DESCRIPTION OF THE TASK -
Collect all lines from the records below that include the word "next".
|---|
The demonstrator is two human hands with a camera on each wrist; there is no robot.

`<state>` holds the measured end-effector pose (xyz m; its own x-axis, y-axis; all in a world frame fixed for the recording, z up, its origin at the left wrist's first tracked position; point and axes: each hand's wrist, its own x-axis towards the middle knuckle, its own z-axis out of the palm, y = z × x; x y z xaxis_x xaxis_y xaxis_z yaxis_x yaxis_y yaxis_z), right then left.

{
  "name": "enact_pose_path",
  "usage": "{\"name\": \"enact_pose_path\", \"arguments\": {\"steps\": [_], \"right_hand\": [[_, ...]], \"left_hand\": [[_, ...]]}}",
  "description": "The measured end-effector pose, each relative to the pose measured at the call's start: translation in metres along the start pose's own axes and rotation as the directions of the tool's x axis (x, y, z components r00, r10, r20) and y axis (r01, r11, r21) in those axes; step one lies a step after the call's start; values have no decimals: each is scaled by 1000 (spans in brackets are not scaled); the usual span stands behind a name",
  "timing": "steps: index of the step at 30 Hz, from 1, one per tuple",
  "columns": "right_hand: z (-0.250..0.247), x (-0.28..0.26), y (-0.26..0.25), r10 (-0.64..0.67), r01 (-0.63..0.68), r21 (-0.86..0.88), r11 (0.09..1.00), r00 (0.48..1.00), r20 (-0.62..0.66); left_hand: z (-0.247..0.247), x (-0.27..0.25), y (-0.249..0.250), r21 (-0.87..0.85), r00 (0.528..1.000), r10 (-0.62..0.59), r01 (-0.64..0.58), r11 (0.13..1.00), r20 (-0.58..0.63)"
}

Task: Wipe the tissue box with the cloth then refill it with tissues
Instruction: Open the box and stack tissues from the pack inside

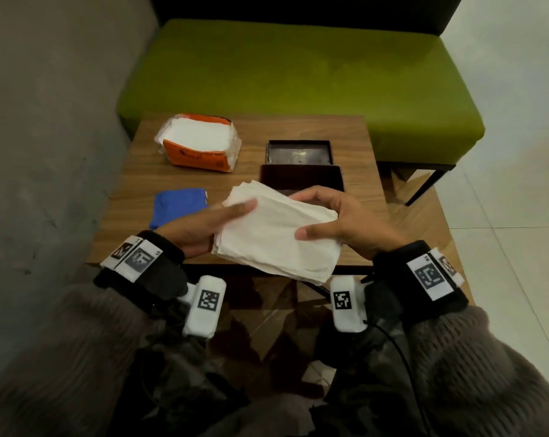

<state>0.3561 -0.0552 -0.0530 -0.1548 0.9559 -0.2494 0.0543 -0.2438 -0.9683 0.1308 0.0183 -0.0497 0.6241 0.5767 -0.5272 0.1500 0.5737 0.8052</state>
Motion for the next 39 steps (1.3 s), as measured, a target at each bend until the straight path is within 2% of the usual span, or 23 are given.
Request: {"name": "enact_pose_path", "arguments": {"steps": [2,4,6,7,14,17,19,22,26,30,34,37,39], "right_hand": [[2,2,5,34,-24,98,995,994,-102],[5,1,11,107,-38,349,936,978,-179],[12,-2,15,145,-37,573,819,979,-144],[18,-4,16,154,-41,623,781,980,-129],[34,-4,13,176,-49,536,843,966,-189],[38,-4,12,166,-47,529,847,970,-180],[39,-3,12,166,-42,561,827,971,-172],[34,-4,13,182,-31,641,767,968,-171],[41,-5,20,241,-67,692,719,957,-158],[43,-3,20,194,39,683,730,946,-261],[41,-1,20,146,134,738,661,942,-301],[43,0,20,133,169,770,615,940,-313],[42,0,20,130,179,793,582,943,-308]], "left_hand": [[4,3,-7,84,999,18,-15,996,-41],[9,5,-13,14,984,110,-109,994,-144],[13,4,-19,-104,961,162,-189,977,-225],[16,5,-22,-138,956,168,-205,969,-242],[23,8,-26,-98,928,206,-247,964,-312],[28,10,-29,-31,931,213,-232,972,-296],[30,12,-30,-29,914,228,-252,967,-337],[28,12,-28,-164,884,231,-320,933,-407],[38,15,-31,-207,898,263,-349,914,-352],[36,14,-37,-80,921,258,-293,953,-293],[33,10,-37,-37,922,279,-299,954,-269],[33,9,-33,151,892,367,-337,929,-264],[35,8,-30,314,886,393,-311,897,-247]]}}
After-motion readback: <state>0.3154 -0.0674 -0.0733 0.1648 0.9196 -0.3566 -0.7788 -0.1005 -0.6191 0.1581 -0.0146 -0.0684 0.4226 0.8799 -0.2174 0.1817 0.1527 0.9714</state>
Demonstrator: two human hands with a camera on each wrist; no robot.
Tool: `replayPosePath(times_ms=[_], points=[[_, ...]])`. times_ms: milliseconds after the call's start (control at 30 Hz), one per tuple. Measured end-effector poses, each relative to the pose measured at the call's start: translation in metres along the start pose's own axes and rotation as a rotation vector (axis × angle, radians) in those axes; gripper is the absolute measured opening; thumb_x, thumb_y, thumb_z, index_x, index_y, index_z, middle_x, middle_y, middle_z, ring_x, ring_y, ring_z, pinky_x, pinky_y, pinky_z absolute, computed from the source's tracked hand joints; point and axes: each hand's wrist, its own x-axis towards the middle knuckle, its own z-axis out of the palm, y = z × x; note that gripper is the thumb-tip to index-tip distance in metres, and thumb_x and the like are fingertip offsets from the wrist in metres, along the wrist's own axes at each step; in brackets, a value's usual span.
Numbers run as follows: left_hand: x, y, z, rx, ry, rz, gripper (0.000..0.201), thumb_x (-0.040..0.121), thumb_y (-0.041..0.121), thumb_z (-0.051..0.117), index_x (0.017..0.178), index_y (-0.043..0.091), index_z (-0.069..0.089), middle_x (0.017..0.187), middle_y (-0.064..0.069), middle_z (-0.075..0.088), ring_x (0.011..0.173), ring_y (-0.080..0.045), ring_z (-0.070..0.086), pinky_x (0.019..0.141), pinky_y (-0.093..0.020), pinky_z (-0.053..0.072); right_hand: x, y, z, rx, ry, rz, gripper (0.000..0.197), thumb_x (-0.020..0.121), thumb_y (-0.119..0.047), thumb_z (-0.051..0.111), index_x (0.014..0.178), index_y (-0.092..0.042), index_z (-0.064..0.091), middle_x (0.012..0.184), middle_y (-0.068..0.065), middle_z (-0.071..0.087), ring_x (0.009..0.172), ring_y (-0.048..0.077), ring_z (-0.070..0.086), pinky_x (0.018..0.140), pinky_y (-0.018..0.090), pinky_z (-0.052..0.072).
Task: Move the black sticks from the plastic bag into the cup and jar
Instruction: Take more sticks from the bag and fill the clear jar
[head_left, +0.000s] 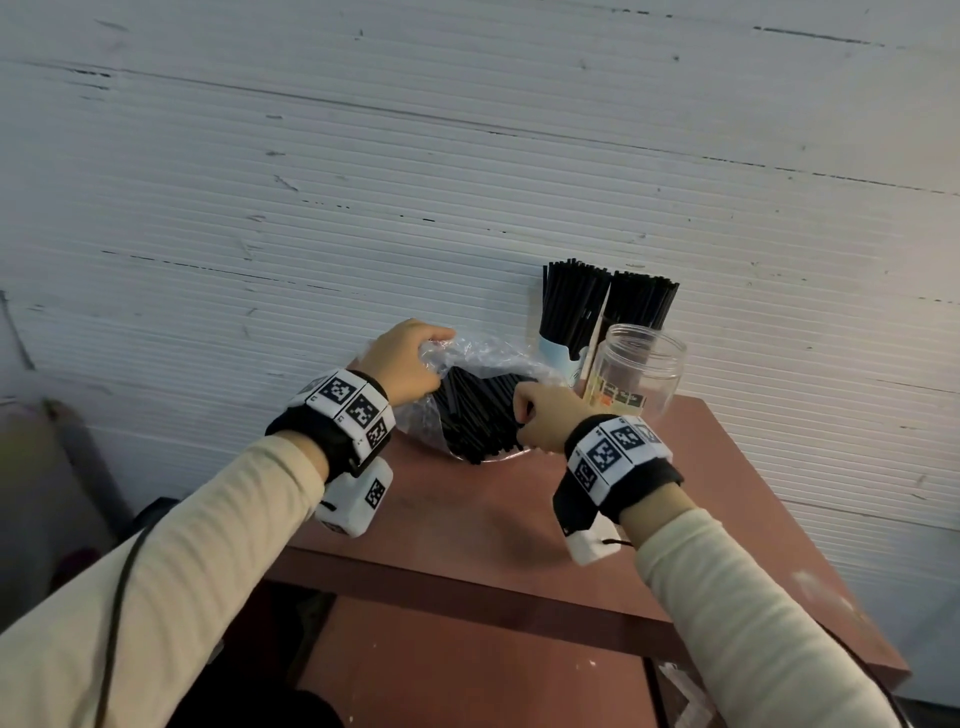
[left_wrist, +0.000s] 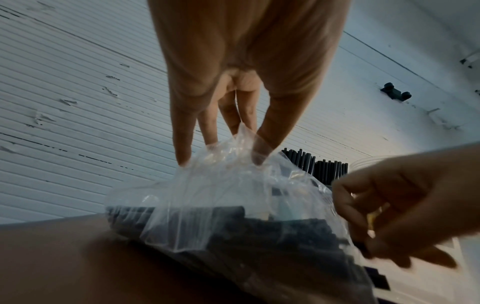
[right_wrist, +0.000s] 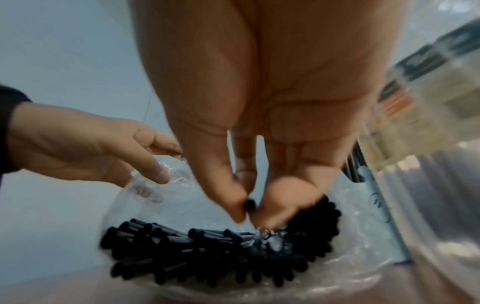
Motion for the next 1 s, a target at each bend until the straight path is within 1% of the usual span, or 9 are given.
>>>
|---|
ANSWER AREA -
Motion for the next 39 steps (1.3 s), as measured, a target at each bend until the straight path is within 2% of the usual span, or 23 are given.
Motion for the next 1 s, a target at each bend until the straight path is within 1% of the usual span, or 9 are given.

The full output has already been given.